By addressing these challenges head-on, Morocco can continue its path towards sustainable and inclusive growth while effectively managing its public debt.
Morocco’s Public Debt: A Balancing Act Between Growth and Sustainability
Morocco’s public debt is projected to reach between 880.5 and 964 billion dirhams by 2025, according to the Ministry of Economy and Finance. This prediction, outlined in the “Finance and Development Prospects” report, highlights the country’s commitment to balancing economic growth with fiscal responsibility.
The report emphasizes that this debt level remains “sustainable” and is primarily driven by investments in strategic sectors crucial for long-term development. However, it also acknowledges the need for continued vigilance in managing public finances.
One key indicator of Morocco’s debt sustainability is the debt-to-GDP ratio. While the exact figures for 2023 are still being finalized, preliminary estimates suggest a ratio of around 69.5%, slightly lower than the 71.5% recorded in 2022. This suggests that the Moroccan economy is growing at a rate faster than its debt, a positive sign for the country’s fiscal health.
The composition of Morocco’s public debt is also noteworthy. External debt, owed to foreign creditors, is expected to reach 763.1 billion dirhams in 2023, representing a 5.6% increase from the previous year. Internal debt, on the other hand, is projected to reach 253.6 billion dirhams, marking a more significant increase of 10.8% compared to 2022. This shift towards internal borrowing could potentially offer greater stability and reduce exposure to fluctuations in global interest rates.
The Ministry of Economy and Finance attributes the increase in public debt to several factors:
- Increased investment in infrastructure projects: Morocco has embarked on ambitious infrastructure development programs, including investments in transportation, energy, and water resources. These projects, while essential for boosting economic growth and improving living standards, require significant upfront capital expenditure.
- Social spending and public sector wages: Maintaining social stability and supporting vulnerable populations are key priorities for the Moroccan government. This necessitates ongoing investments in social safety nets, healthcare, and education, contributing to public expenditure.

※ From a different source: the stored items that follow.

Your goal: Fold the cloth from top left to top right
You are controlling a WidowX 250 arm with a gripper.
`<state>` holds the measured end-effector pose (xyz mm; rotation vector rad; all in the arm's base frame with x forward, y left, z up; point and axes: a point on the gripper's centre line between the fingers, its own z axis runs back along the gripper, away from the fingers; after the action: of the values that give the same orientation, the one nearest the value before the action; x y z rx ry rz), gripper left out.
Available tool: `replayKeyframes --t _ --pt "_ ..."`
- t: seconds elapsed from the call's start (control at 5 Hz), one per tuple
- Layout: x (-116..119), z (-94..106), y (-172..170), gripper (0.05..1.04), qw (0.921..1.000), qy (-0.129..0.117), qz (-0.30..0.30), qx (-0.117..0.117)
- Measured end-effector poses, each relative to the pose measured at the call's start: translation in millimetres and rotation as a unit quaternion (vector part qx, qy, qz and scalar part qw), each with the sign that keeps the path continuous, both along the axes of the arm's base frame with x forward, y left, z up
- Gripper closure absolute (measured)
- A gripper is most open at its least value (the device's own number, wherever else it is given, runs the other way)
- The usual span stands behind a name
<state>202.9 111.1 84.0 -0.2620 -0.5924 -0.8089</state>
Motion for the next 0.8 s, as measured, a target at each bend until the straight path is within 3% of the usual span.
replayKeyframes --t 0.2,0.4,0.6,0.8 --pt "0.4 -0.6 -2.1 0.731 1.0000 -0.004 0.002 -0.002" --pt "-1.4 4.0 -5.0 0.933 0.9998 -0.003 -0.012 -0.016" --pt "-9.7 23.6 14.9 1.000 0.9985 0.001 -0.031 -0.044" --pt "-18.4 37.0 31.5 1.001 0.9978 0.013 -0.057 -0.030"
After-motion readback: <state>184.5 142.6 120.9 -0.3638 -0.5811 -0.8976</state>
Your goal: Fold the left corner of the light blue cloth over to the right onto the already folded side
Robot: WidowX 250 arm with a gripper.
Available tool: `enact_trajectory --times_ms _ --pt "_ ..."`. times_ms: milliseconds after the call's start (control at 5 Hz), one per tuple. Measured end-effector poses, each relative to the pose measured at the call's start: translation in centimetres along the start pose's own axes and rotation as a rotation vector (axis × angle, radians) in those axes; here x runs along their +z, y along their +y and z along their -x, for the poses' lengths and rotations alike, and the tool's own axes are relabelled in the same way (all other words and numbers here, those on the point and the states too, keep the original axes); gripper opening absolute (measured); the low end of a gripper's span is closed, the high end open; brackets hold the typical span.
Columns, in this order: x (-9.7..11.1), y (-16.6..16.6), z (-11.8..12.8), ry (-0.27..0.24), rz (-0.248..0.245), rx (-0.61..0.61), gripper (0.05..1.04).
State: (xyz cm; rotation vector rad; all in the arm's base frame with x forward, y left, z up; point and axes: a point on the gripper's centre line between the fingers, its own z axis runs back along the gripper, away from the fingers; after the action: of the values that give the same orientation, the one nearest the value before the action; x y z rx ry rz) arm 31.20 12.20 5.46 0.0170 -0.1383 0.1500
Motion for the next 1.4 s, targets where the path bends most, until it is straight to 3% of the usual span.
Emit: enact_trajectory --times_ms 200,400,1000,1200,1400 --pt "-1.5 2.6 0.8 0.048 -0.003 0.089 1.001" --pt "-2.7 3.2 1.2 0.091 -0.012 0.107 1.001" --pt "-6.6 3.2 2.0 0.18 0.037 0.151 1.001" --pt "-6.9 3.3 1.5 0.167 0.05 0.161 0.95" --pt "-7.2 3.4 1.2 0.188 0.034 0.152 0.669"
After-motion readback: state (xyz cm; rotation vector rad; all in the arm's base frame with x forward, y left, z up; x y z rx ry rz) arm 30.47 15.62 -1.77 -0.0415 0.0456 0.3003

- Impact of global economic shocks: The global economic landscape has been marked by uncertainty in recent years, with the COVID-19 pandemic and geopolitical tensions impacting economies worldwide. These external shocks have put pressure on public finances, leading to increased borrowing needs.
Looking ahead, Morocco faces the challenge of maintaining a delicate balance between financing its development goals and ensuring the long-term sustainability of its public debt. The government has outlined plans to enhance revenue collection, improve public spending efficiency, and promote private sector investment to support sustainable economic growth.
However, the report also acknowledges the potential risks posed by rising interest rates and global economic volatility. Careful monitoring of these external factors, coupled with proactive fiscal management, will be crucial for navigating these challenges and ensuring Morocco’s continued economic progress.